**Required work**
Look through the listing underneath for "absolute", and copy every line that has it.

**Supplied material**
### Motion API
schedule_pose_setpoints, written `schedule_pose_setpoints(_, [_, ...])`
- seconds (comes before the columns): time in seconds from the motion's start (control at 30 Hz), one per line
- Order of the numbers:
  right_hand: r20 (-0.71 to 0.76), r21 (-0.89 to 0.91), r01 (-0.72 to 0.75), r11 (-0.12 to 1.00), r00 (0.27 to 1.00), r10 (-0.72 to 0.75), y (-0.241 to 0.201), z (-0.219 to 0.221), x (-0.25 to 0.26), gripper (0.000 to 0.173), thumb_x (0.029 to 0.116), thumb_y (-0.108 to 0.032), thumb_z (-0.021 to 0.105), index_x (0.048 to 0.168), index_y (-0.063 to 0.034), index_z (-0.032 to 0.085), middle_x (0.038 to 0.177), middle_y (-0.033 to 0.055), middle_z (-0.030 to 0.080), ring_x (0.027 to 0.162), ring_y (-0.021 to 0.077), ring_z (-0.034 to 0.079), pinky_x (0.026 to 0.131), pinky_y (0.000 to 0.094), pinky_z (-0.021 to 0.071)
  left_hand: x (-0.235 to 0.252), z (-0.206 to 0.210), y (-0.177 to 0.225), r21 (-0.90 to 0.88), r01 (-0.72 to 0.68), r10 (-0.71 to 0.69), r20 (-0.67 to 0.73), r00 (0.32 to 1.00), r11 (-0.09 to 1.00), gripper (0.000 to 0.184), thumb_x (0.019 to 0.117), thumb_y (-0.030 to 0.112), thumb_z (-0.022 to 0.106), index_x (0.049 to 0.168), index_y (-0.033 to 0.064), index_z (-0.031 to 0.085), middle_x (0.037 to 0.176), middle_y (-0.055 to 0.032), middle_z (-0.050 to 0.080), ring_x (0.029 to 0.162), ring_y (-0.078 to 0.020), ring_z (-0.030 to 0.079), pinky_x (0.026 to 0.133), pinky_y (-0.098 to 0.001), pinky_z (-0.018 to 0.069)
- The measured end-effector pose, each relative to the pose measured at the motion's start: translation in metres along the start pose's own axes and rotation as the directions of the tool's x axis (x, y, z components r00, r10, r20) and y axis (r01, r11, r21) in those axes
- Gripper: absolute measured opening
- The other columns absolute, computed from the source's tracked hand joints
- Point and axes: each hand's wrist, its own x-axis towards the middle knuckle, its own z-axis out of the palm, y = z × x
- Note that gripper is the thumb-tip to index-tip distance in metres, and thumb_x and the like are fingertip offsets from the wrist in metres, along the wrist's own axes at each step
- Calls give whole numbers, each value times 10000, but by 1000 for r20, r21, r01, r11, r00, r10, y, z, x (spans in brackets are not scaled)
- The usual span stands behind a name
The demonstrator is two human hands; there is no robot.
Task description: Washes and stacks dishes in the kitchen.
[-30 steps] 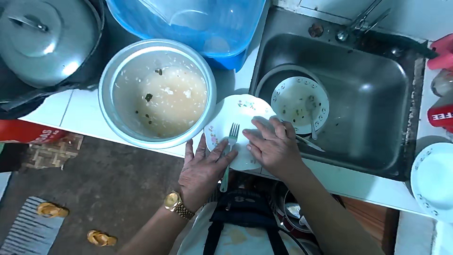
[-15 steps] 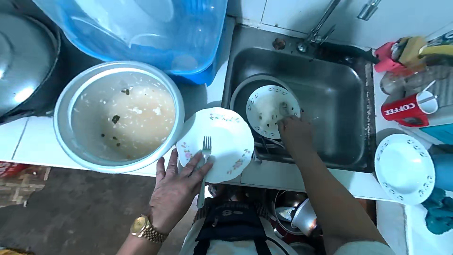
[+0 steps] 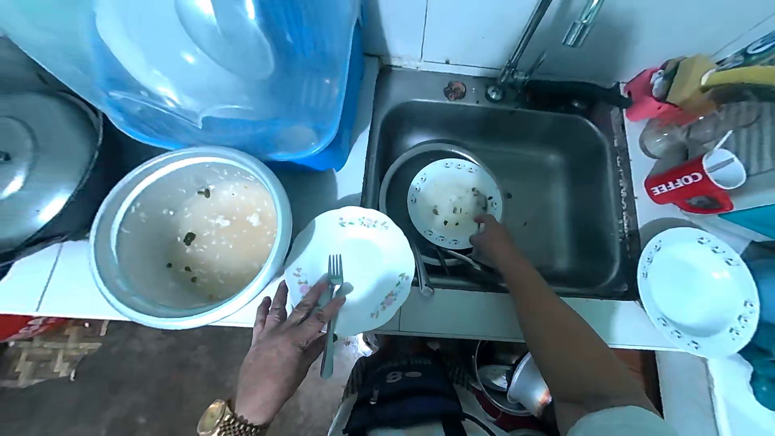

**Result of the exercise**
- Gripper: absolute measured opening
- The other columns absolute, computed from the source's tracked hand joints

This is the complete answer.